Work task:
Below are records to be repeated in full. Give them exactly.

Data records
= = =
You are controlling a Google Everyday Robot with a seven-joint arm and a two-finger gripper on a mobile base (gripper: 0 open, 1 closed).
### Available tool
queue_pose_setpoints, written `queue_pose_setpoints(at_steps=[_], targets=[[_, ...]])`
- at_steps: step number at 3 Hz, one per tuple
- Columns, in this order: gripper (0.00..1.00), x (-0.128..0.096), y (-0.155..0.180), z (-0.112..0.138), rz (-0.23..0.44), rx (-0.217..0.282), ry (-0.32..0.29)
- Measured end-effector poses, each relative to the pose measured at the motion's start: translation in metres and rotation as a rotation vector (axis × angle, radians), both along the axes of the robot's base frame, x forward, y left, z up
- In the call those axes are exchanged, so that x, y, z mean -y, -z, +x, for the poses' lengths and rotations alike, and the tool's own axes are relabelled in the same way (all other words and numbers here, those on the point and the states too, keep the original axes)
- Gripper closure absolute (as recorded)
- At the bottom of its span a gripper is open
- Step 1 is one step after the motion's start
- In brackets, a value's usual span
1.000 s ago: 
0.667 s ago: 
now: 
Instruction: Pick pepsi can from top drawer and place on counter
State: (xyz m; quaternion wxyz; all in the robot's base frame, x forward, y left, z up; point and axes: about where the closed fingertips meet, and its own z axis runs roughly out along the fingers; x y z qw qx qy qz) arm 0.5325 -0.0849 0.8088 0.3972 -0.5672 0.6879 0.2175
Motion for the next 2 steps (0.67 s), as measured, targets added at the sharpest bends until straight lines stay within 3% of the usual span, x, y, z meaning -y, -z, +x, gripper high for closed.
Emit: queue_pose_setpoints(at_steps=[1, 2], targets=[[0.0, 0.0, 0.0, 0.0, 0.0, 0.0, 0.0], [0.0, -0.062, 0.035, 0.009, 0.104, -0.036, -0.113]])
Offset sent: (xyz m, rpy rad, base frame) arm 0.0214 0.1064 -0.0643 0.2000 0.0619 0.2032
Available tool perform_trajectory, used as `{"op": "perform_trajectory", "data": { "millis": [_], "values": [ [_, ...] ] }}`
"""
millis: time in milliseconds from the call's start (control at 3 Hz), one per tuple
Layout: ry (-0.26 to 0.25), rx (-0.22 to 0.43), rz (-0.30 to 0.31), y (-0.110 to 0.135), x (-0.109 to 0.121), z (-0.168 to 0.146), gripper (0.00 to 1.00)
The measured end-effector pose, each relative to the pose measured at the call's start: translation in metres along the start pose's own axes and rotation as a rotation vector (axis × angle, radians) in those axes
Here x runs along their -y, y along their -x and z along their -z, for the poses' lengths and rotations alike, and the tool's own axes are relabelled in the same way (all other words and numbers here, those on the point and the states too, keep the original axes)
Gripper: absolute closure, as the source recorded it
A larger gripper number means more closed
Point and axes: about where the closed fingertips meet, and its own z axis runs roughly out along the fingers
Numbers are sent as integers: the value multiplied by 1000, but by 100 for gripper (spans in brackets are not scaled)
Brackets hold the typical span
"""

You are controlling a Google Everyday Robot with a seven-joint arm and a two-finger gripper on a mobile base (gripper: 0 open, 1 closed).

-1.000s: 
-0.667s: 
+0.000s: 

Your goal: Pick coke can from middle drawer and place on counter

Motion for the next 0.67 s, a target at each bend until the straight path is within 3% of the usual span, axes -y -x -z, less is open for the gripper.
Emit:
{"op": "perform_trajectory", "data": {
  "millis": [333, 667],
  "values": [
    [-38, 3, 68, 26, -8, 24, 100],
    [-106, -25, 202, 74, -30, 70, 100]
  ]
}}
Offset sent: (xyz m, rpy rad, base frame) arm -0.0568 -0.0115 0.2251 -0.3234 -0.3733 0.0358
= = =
Response area:
You are controlling a Google Everyday Robot with a seven-joint arm and a two-finger gripper on a mobile base (gripper: 0 open, 1 closed).
### Available tool
queue_pose_setpoints, written `queue_pose_setpoints(at_steps=[_], targets=[[_, ...]])`
- at_steps: step number at 3 Hz, one per tuple
- Columns, in this order: gripper (0.00..1.00), x (-0.128..0.096), y (-0.155..0.180), z (-0.112..0.138), rz (-0.23..0.44), rx (-0.217..0.282), ry (-0.32..0.29)
- Measured end-effector poses, each relative to the pose measured at the motion's start: translation in metres and rotation as a rotation vector (axis × angle, radians), both along the axes of the robot's base frame, x forward, y left, z up
- In the call those axes are exchanged, so that x, y, z mean -y, -z, +x, for the poses' lengths and rotations alike, and the tool's own axes are relabelled in the same way (all other words and numbers here, those on the point and the states too, keep the original axes)
- Gripper closure absolute (as recorded)
- At the bottom of its span a gripper is open
- Step 1 is one step after the motion's start
- In brackets, a value's usual span
1.000 s ago: 
0.667 s ago: 
now: 
Instruction: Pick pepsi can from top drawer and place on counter
State: (xyz m; quaternion wxyz; all in the robot's base frame, x forward, y left, z up; point and axes: about where the closed fingertips meet, and its own z axis runs roughly out along the fingers; x y z qw qx qy qz) arm 0.5325 -0.0849 0.8088 0.3972 -0.5672 0.6879 0.2175
Motion for the next 2 steps (0.67 s), as measured, targets added at the sharpest bends until straight lines stay within 3% of the usual span, x, y, z meaning -y, -z, +x, gripper high for closed.
Emit: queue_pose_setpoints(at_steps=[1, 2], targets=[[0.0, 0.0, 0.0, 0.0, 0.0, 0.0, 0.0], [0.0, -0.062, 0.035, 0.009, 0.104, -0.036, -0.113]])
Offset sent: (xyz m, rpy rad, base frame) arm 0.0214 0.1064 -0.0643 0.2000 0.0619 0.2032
Available tool perform_trajectory, used as `{"op": "perform_trajectory", "data": { "millis": [_], "values": [ [_, ...] ] }}`
"""
millis: time in milliseconds from the call's start (control at 3 Hz), one per tuple
Layout: ry (-0.26 to 0.25), rx (-0.22 to 0.43), rz (-0.30 to 0.31), y (-0.110 to 0.135), x (-0.109 to 0.121), z (-0.168 to 0.146), gripper (0.00 to 1.00)
The measured end-effector pose, each relative to the pose measured at the call's start: translation in metres along the start pose's own axes and rotation as a rotation vector (axis × angle, radians) in those axes
Here x runs along their -y, y along their -x and z along their -z, for the poses' lengths and rotations alike, and the tool's own axes are relabelled in the same way (all other words and numbers here, those on the point and the states too, keep the original axes)
Gripper: absolute closure, as the source recorded it
A larger gripper number means more closed
Point and axes: about where the closed fingertips meet, and its own z axis runs roughly out along the fingers
Numbers are sent as integers: the value multiplied by 1000, but by 100 for gripper (spans in brackets are not scaled)
Brackets hold the typical span
"""

You are controlling a Google Everyday Robot with a seven-joint arm and a two-finger gripper on a mobile base (gripper: 0 open, 1 closed).

-1.000s: 
-0.667s: 
+0.000s: 

Your goal: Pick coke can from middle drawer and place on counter

Motion for the next 0.67 s, a target at each bend until the straight path is within 3% of the usual span, axes -y -x -z, less is open for the gripper.
Emit:
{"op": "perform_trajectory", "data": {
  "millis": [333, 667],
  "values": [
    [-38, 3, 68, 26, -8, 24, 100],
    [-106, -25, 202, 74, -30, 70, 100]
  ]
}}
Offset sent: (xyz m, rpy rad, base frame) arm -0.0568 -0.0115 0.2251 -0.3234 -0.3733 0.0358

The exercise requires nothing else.